Mas é justamente aí que começa o conflito.
Padrões normativos
Para uma parcela significativa do movimento underground, esse modelo de convenção não representa a tatuagem enquanto linguagem artística viva, tampouco contempla artistas não convencionais. Pelo contrário: reforça padrões estéticos rígidos, hierarquias de estilos, normativas de gênero e sexualidade, como nos concursos de Miss e Mister Tattoo. E, mais recentemente, normaliza o uso de inteligência artificial na criação de artes, esvaziando o processo humano criativo.
IA, empresários e a morte do processo
Poucos dias após o encerramento da edição de 2025 da Tattoo Week São Paulo, o evento voltou a ser alvo de críticas intensas por conta de sua comunicação visual. A divulgação da Tattoo Week 2026 trouxe uma imagem gerada por inteligência artificial que causou indignação imediata: uma mulher indígena tatuando grafismos em um padre branco, com uma igreja ao fundo.
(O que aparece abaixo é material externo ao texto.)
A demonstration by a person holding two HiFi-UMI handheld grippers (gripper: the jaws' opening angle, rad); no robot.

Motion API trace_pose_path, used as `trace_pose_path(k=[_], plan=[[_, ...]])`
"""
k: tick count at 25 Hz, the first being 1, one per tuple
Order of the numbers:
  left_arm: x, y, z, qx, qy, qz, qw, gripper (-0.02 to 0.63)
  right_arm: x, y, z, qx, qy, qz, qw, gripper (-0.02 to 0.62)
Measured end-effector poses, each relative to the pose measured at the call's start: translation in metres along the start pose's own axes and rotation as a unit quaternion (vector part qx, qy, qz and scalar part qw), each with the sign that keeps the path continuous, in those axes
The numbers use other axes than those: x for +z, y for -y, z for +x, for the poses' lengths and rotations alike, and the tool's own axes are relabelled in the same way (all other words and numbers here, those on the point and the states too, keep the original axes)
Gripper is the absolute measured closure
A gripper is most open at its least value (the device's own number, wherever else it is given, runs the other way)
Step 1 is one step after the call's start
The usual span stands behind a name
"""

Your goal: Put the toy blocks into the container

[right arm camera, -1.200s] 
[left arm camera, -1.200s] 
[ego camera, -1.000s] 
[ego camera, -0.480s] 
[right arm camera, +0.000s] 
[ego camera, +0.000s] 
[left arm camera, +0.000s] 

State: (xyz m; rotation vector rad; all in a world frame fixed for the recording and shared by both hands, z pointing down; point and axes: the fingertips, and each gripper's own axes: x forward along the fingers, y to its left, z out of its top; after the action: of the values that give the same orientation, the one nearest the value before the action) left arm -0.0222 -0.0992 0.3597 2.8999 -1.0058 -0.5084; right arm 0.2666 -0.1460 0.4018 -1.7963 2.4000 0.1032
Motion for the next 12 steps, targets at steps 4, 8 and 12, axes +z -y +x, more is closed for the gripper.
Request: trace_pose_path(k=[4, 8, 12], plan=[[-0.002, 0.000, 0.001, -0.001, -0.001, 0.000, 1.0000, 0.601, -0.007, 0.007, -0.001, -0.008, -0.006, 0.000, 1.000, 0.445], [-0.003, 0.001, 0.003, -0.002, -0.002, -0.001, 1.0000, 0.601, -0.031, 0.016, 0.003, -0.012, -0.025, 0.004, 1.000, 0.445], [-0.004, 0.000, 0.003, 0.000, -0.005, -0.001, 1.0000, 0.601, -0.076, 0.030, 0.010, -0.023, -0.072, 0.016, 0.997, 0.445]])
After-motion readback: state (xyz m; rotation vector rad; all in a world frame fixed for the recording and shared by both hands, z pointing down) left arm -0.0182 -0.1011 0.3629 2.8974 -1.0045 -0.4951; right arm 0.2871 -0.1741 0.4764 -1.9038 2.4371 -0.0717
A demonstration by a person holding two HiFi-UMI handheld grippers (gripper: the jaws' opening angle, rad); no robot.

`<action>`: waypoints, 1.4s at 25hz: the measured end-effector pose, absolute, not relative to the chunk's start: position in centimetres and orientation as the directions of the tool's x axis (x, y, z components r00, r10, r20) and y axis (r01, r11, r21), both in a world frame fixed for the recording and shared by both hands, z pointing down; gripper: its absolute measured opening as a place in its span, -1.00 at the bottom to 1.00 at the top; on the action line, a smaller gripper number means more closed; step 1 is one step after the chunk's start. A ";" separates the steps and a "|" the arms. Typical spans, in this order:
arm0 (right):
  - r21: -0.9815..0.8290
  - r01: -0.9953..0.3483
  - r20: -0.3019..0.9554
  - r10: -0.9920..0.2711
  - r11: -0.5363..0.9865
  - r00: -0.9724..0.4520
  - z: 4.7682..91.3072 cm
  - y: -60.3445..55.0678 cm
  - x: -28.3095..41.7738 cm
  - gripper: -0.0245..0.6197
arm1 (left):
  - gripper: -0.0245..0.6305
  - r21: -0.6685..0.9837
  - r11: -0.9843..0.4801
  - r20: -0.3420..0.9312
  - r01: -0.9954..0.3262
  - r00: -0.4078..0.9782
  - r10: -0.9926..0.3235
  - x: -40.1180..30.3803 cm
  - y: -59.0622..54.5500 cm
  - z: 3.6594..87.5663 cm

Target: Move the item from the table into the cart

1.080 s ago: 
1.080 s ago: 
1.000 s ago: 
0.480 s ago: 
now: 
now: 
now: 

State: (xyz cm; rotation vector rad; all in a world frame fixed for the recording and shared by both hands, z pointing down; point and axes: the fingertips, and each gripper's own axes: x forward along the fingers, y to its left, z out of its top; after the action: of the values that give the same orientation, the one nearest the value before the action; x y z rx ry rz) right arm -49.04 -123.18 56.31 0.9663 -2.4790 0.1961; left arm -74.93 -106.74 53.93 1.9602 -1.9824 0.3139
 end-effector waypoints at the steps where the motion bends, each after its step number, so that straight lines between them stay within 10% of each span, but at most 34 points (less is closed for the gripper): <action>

Mesmo que houvesse alguma “boa intenção” no prompt utilizado para gerar a imagem, o público não conseguiu enxergar isso. A leitura foi majoritariamente negativa. A imagem foi considerada contraditória, ofensiva em múltiplas camadas e sintomática de um problema maior: um evento artístico-humano sendo divulgado por uma estética artificial, carregada de símbolos coloniais mal interpretados.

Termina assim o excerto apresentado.